Work required => Write only the number of lines in the entries that hold the string "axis".

Working data =>
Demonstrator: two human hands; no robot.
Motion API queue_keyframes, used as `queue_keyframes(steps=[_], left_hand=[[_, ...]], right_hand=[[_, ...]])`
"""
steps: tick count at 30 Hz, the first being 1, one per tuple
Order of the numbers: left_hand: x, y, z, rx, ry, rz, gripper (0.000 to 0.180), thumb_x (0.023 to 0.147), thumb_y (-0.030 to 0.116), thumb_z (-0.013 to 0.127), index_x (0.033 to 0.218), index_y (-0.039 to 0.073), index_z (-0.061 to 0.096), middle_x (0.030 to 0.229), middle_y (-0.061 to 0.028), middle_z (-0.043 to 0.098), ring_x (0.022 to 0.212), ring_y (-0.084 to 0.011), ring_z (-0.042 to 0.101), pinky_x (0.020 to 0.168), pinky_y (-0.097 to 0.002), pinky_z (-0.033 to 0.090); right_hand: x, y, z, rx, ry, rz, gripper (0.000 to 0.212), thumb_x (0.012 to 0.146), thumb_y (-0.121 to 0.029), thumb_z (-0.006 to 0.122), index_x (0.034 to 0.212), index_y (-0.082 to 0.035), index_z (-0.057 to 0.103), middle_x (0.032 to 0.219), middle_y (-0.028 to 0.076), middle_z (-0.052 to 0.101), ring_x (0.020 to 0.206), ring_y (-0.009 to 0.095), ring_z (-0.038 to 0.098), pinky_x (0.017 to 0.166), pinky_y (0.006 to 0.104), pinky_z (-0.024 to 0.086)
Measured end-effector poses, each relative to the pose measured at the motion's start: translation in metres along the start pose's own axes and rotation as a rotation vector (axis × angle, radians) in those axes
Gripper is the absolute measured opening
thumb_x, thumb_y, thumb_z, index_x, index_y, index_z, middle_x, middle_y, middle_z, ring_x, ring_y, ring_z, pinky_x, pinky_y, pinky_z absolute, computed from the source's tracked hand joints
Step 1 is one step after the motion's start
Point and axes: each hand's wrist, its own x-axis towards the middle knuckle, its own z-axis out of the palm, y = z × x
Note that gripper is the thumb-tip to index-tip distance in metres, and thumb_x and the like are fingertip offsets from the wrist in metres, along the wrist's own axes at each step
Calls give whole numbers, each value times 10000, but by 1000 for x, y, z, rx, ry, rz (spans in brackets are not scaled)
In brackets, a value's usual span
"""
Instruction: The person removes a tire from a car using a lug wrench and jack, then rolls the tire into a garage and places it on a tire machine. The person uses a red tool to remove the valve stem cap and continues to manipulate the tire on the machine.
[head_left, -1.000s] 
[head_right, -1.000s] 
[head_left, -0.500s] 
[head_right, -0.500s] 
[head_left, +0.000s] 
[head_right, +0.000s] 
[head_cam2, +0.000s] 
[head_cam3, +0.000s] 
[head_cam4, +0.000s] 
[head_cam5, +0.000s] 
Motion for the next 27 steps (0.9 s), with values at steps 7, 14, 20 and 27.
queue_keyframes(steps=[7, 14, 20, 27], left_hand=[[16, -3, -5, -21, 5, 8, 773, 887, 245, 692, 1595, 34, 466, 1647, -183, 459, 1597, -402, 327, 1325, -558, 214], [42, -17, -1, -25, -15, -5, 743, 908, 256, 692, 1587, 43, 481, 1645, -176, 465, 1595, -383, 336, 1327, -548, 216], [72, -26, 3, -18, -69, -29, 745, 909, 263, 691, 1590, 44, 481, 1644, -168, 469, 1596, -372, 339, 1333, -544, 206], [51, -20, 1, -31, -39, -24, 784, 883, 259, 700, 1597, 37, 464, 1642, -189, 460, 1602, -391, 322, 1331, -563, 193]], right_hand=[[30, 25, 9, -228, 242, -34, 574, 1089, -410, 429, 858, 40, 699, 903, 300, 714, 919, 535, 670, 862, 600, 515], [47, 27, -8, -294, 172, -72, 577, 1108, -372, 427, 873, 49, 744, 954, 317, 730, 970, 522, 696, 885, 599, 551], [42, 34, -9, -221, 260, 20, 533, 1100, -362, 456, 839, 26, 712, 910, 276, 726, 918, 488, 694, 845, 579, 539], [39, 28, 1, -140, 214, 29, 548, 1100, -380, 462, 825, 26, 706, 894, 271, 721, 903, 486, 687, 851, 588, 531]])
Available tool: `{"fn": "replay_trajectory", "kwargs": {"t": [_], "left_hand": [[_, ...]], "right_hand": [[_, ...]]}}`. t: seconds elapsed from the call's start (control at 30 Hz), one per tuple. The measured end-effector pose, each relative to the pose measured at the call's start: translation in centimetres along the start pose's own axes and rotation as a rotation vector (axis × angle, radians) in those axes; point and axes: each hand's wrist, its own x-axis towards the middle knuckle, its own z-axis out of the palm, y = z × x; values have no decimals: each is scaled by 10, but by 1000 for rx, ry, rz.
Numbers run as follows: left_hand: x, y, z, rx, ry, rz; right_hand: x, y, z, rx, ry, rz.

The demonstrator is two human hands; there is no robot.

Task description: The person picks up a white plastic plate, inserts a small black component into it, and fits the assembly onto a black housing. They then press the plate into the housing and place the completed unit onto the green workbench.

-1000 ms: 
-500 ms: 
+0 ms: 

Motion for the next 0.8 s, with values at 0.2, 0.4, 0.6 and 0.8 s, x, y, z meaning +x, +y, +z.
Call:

Answer space => 3